Sexual attacks in the Greenpoint neighborhood of New York City’s Brooklyn borough went up by 62 percent over the last year, and according to DNAinfo, police statistics show that the majority of the attacks have not resulted in arrests.


Of the 13 cases of rape and attempted rape in Greenpoint reported to the NYPD in 2016, DNAinfo reports that three people have been arrested, including a handyman charged with attacking a woman in her home and and a man accused of breaking into a sleeping woman’s apartment and raping her.

Ten of those cases, including two attempted rapes by taxi drivers on young female passengers, remain unsolved.


Police officials told DNAinfo that the lack of arrests is because most were “acquaintance rape” cases and many of the women who reported them later stopped cooperating with investigators.

“Every rape should be investigated. I wish we could do more,” Capt. Peter Rose, head of the 94th Precinct in Greenpoint, told DNAinfo New York.

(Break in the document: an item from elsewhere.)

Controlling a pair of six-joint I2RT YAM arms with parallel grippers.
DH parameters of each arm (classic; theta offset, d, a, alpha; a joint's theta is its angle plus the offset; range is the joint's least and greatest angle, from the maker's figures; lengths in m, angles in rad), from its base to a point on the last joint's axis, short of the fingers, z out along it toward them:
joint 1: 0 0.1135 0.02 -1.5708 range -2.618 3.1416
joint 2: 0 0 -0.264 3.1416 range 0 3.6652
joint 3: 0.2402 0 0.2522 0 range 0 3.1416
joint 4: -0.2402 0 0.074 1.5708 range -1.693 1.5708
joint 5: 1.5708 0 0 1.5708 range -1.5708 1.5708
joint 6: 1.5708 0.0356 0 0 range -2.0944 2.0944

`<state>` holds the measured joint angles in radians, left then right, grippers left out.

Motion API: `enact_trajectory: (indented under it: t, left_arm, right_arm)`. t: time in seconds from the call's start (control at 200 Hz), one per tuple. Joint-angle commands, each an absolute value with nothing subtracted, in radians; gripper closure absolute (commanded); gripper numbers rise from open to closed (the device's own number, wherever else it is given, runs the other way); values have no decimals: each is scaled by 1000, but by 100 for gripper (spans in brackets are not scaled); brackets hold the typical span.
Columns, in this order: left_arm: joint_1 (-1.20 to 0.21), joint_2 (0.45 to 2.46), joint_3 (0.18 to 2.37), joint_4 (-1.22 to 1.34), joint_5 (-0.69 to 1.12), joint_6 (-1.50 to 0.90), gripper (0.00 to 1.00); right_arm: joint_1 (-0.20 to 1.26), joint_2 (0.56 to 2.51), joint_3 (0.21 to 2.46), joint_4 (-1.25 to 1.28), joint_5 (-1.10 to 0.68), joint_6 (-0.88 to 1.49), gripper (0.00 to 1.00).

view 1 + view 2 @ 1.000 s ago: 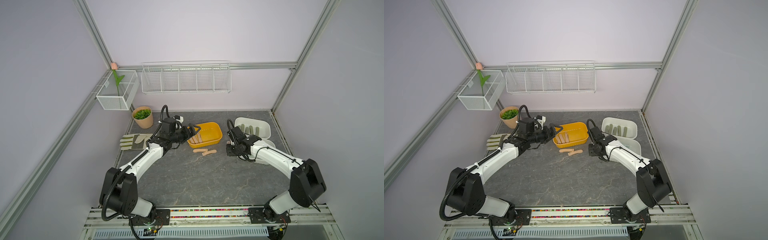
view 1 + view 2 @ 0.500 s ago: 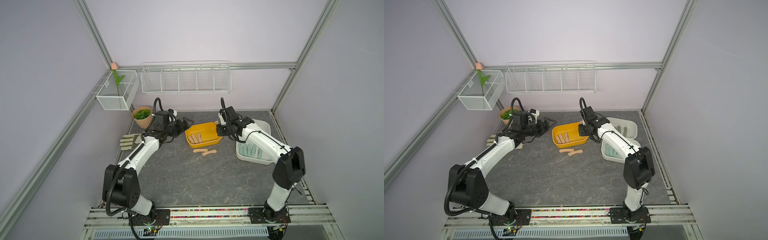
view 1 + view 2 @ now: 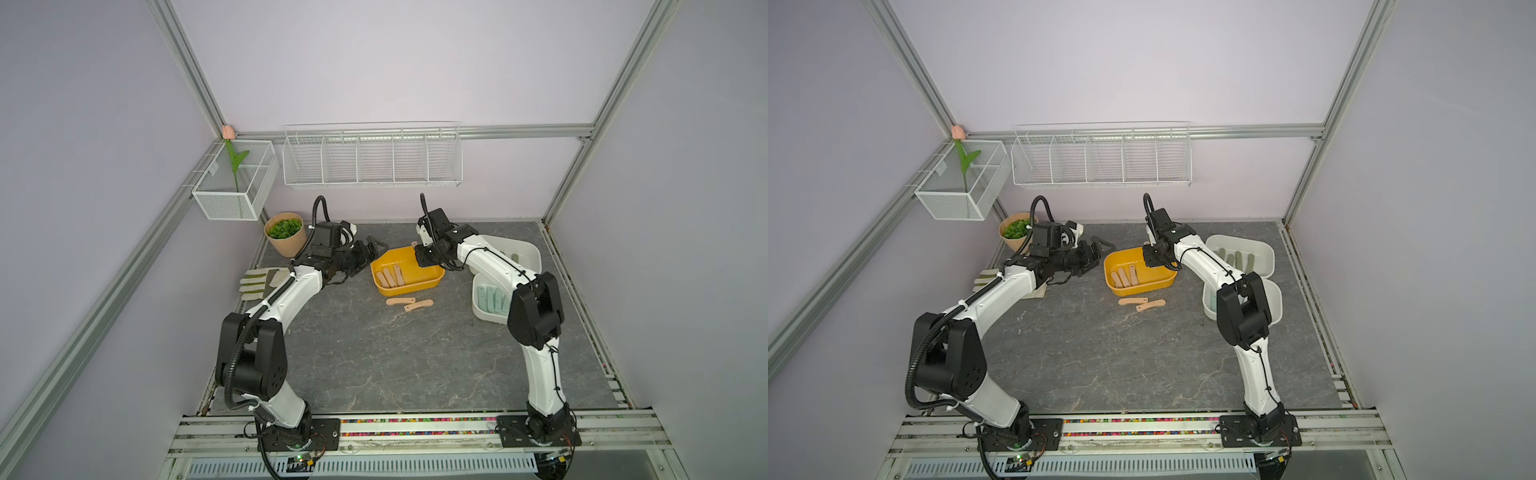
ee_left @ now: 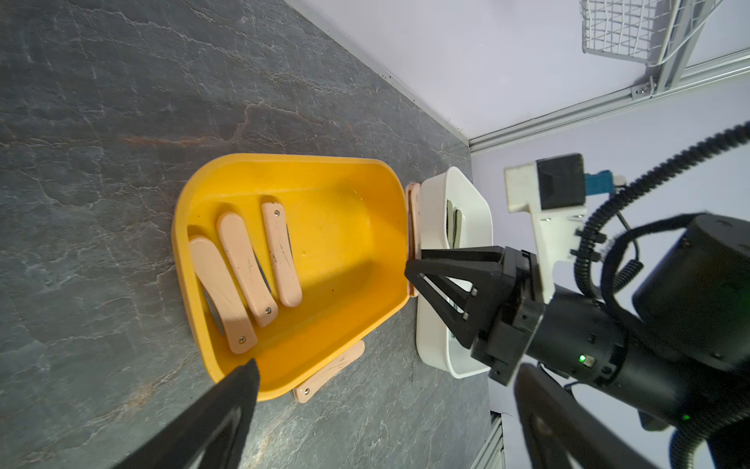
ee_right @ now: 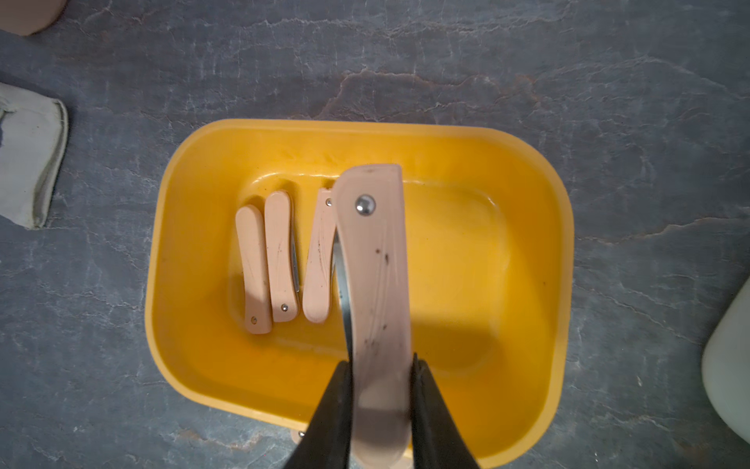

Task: Place the fruit knives into the storage box by color
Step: Place the fruit knife in the storage box.

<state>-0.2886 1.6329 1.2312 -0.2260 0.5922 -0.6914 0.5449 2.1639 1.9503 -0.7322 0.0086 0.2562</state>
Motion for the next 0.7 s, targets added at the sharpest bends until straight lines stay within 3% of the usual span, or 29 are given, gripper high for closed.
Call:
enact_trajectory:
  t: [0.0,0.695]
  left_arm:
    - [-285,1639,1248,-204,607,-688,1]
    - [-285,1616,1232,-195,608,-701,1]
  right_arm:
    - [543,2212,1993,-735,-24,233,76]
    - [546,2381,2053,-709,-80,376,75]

“It really becomes a balancing act for investigators. Some of them were Tinder, some of them were hookup sites, some of them were actually co-workers,” Rose said. “It’s not a trend that we’re too worried about because out of 13 [sex attacks], only two were true stranger rapes.

“If there’s a true stranger rape, a random guy picks up a stranger off the street, those are the troubling ones. That person has, like, no moral standards,” Rose added.

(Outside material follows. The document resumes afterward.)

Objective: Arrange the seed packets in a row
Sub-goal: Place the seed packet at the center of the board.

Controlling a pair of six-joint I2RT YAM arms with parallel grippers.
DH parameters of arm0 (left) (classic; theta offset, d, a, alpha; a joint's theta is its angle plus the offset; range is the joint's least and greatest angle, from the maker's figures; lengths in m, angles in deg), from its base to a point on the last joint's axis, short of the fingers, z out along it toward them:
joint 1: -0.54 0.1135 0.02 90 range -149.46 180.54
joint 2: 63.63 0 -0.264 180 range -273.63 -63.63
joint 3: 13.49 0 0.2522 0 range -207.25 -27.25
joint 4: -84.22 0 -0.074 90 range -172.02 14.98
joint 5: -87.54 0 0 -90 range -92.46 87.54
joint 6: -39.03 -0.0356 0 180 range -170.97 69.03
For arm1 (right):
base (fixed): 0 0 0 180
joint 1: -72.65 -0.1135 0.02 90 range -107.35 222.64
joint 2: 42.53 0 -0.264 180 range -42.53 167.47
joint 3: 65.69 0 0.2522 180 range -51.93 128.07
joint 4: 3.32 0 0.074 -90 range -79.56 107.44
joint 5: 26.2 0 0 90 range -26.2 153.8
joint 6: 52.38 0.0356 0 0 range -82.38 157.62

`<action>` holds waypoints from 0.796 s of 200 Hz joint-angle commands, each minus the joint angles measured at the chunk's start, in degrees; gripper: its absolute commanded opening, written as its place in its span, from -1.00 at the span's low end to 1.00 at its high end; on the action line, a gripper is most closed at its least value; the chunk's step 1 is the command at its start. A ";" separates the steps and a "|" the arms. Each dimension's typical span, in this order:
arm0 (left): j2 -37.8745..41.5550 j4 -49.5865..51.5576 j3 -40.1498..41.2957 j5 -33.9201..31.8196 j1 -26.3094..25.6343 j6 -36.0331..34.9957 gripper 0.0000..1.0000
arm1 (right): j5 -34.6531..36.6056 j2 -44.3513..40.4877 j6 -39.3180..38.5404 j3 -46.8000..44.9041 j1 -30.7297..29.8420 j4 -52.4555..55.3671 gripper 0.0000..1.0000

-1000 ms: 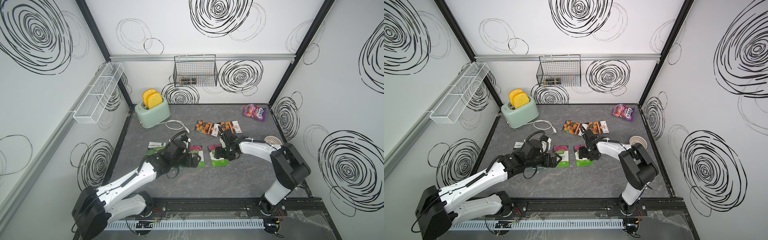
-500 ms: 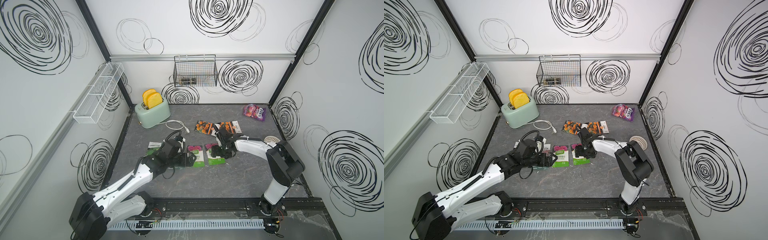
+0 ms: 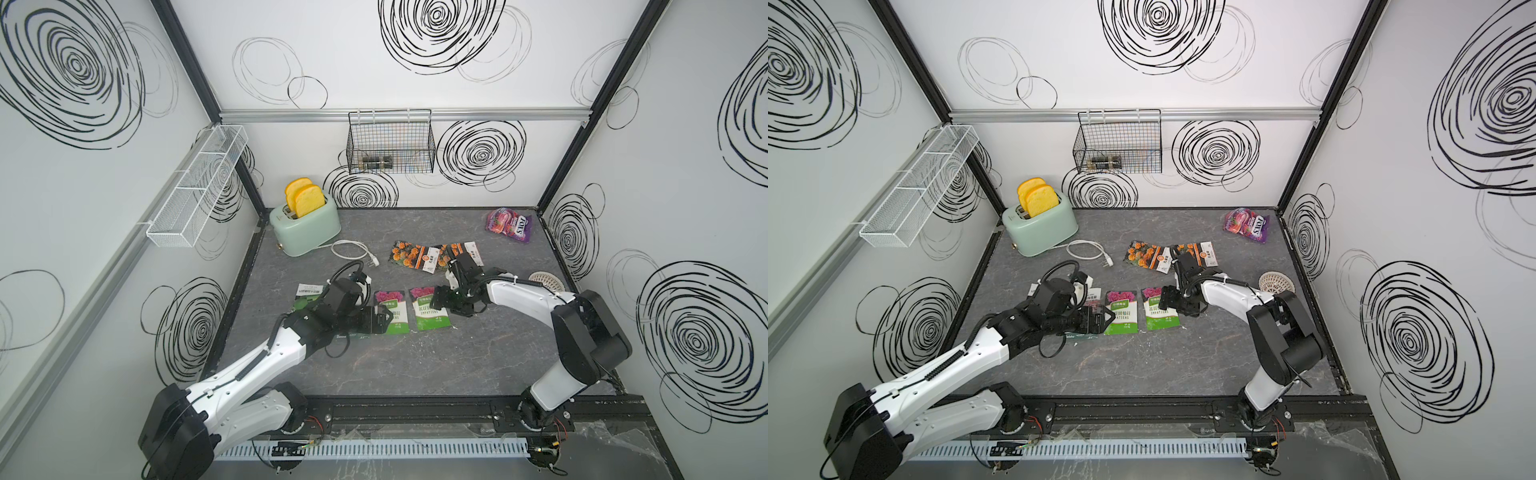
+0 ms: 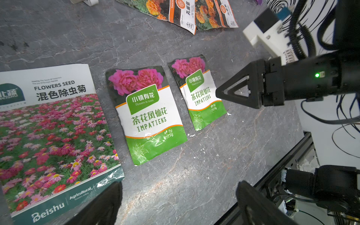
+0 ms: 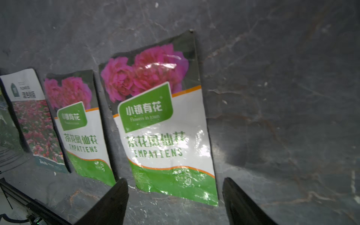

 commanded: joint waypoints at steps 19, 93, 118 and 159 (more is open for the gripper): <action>-0.81 -0.84 -0.23 0.31 0.28 -0.80 0.92 | -2.25 -0.11 1.56 -2.76 -0.70 -2.35 0.56; -1.71 -1.55 -0.03 0.67 0.28 -1.10 0.92 | -3.34 -1.53 3.26 -4.40 -3.17 -3.28 0.56; -1.71 -1.63 0.06 0.66 0.27 -1.19 0.92 | -3.22 -2.30 3.35 -4.85 -3.26 -3.08 0.56; -1.88 -1.90 0.33 0.92 0.28 -1.10 0.93 | -2.99 -2.94 3.18 -5.11 -3.23 -2.83 0.56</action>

Rose went into more detail about the incidents at a meeting of the precinct’s community council Wednesday.

“They’re not total abomination rapes where strangers are being dragged off the streets,” Rose said Wednesday night.


According to DNAinfo, Rose’s comments raised concerns with Jane Manning of the National Organization for Women.

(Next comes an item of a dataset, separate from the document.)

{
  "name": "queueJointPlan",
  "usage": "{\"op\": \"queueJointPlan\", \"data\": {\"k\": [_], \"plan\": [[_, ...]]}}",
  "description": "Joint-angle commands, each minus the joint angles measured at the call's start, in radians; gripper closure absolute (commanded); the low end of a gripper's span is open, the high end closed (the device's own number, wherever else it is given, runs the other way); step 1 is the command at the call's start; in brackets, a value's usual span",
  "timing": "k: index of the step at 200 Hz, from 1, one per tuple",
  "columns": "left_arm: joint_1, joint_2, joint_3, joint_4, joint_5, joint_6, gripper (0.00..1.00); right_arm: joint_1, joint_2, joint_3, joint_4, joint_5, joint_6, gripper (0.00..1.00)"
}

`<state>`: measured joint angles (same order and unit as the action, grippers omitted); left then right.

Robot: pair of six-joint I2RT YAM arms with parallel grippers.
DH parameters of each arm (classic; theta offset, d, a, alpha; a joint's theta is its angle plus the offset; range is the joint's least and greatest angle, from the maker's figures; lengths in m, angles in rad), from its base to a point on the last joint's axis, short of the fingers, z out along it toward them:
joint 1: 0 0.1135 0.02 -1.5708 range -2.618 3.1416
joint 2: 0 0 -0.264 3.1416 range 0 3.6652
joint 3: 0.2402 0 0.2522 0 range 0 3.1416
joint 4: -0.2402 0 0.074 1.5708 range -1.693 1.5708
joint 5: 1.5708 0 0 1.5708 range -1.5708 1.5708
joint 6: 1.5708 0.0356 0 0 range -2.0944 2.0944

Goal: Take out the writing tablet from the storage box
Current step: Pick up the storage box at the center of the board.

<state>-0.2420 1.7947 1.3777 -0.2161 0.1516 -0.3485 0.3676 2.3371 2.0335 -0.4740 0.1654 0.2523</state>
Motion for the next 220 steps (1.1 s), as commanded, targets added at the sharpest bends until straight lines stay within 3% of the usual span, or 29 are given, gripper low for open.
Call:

“The idea that ‘this isn’t some guy who’s dangerous to women,’ that in itself is a major window into the mentality that we are up against,” Manning said. “If you have the commander of a precinct making comments like that, he’s setting a tone for all the officers of a unit about how seriously to take acquaintance rape cases.


“When I hear the phrase ‘We didn’t have a cooperating victim,’ my antenna always goes up,” Manning added. “If you hear, ‘I can’t get the victim to cooperate’ in case after case, you should be asking yourself, what are they failing to do?”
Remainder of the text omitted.